Dicen que las células de la esponja no están unidas por nada y sin embargo la
esponja está unida: eso dicen, eso recuerdo porque dicen que si se rasga violentamente a
la esponja, la esponja hecha trizas vuelve a unirse, nunca pierde su unidad, busca la
manera de agregar otra vez sus células dispersas, nunca muere, ah, nunca muere.
—Esa mañana lo esperaba con alegría. Cruzamos el río a caballo.

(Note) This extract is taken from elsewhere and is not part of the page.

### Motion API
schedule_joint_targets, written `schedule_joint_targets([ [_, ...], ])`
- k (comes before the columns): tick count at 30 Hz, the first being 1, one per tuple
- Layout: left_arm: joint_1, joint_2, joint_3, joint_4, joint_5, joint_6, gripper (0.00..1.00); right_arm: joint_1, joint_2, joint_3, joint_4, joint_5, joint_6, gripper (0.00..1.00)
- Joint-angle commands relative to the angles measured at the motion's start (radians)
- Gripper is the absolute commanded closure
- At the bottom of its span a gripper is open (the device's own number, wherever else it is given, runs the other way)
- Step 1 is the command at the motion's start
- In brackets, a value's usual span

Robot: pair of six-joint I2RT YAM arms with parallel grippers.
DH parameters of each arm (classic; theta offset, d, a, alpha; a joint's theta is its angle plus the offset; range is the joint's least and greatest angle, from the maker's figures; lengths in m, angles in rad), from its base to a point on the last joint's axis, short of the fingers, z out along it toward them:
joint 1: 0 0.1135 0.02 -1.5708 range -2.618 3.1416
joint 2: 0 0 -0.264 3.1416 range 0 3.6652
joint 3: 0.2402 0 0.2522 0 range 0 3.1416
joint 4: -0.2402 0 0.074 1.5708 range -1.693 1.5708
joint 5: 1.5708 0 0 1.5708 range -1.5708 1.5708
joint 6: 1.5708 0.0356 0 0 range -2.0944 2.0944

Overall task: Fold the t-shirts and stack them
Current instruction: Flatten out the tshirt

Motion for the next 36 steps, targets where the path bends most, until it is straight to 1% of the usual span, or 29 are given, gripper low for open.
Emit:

—Lo dominaste y me lo arrancaste.
Se pone de pie entre las voces indignadas de las mujeres y las toma del brazo y yo
sigo pensando en el carpintero y luego en su hijo y en lo que nos hubiéramos evitado si
lo dejan suelto con sus doce agentes de relaciones públicas, suelto como una cabra,
viviendo del cuento de los milagros, sacando las comidas gratis, las camas gratis y
compartidas para los curanderos sagrados, hasta que la vejez y el olvido lo derrotaran y
Catalina y Teresa y Gerardo se sientan en los sillones al fondo de la recámara. ¿Cuánto
tardarán en traer un cura, apresurar mi muerte, arrancarme confesiones? Ah, quisieran
saber. Cómo me voy a divertir. Cómo cómo. Tú, Catalina, serías capaz de decirme lo
que nunca me dijiste con tal de ablandarme y saber eso. Ah, pero yo sé lo que tú
quisieras saber. Y el rostro afilado de tu hija no lo oculta. No tardará en aparecer por
aquí ese pobre diablo a inquirir, a lagrimear, a ver si al fin puede disfrutar de todo esto.

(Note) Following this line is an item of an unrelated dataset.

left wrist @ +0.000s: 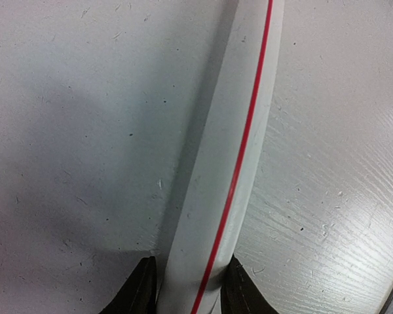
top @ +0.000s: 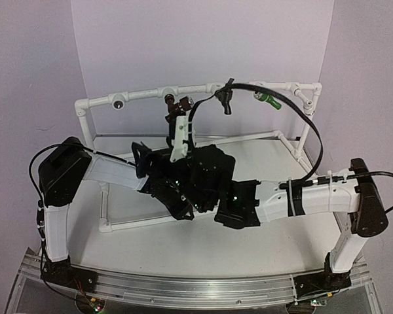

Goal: Install the water faucets

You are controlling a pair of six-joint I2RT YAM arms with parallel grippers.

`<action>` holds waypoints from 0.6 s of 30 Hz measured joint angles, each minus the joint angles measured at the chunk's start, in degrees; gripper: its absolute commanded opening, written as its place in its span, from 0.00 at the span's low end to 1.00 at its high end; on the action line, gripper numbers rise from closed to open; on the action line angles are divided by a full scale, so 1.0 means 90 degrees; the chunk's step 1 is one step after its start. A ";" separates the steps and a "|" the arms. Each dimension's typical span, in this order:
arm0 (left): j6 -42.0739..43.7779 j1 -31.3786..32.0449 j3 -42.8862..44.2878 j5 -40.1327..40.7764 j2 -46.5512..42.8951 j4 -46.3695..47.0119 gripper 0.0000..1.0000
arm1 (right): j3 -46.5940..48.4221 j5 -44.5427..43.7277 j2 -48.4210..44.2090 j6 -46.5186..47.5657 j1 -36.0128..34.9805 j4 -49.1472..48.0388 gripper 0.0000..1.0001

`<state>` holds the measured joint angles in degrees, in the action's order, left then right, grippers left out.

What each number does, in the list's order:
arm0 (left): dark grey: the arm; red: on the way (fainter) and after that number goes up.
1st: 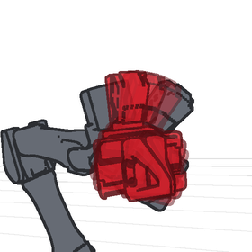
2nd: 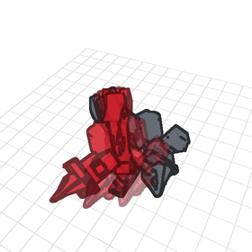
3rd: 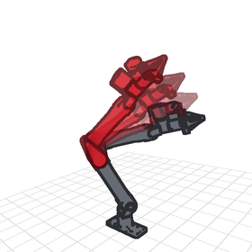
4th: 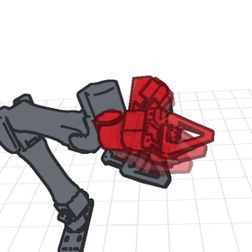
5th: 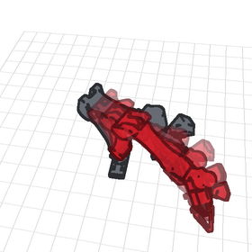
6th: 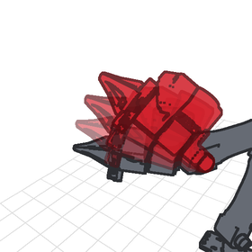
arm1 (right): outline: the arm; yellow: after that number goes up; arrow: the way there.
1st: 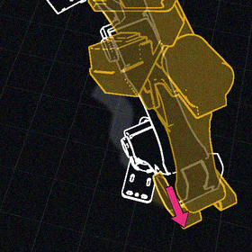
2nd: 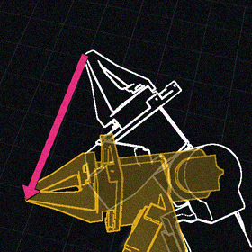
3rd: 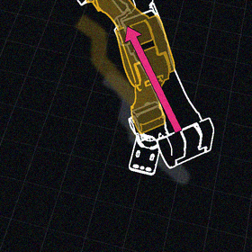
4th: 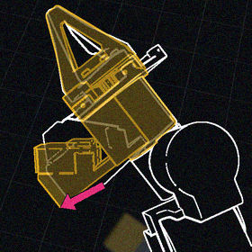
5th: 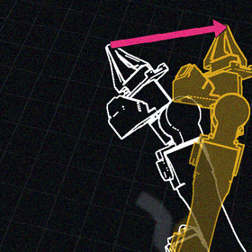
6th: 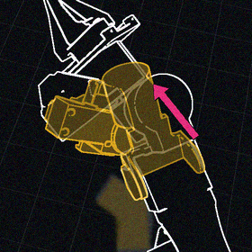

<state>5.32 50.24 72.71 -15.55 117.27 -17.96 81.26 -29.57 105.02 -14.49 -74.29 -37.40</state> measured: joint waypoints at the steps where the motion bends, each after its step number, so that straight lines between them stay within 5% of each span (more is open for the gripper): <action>1: -0.0002 0.0000 0.0000 -0.0007 0.0000 0.0002 0.00 | -0.0126 0.0031 -0.0116 0.0438 -0.0106 0.0164 0.98; 11: 0.0000 -0.0012 0.0000 -0.0049 0.0007 0.0005 0.00 | -0.0313 -0.0993 -0.0320 0.7330 -0.0371 0.1448 0.98; 18: 0.0000 -0.0013 0.0000 -0.0057 0.0010 0.0005 0.00 | 0.0148 -0.1132 -0.0339 1.0689 -0.0226 0.1836 0.93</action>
<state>5.32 50.13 72.71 -16.06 117.36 -17.91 82.59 -39.76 101.97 81.71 -76.32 -20.88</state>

Ah, qué mal me conocen. ¿Creen que una fortuna así se dilapida entre tres farsantes,
entre tres murciélagos que ni siquiera saben volar? Tres murciélagos sin alas: tres
ratones. Que me desprecian. Sí. Que no pueden evitar el odio de los limosneros. Que
detestan las pieles que las cubren, las casas que habitan, las joyas que lucen, porque yo
se las he dado. No, no me toquen ahora...
—Déjenme...
—Es que ha venido Gerardo... Gerardito... tu yerno... míralo.
—Ah, el pobre diablo...
—Don Artemio...
—Mamá, no aguanto, ¡no aguanto no aguanto!
—Está enfermo...
—Bah, ya me levantaré, ya verán...
—Te dije que se estaba haciendo.
—Déjalo descansar.
—¡Te digo que se está haciendo! Fingiendo como siempre para burlarse de nosotros
como siempre como siempre.
—No no, el médico dice...
—Qué sabe el médico. Yo lo conozco mejor. Es otra burla.
—¡No digas nada!
No digas nada. Ese aceite. Me untan ese aceite en los labios. En los párpados. En las
ventanas nasales. No saben lo que costó. Ellas no tuvieron que decidir. En las manos.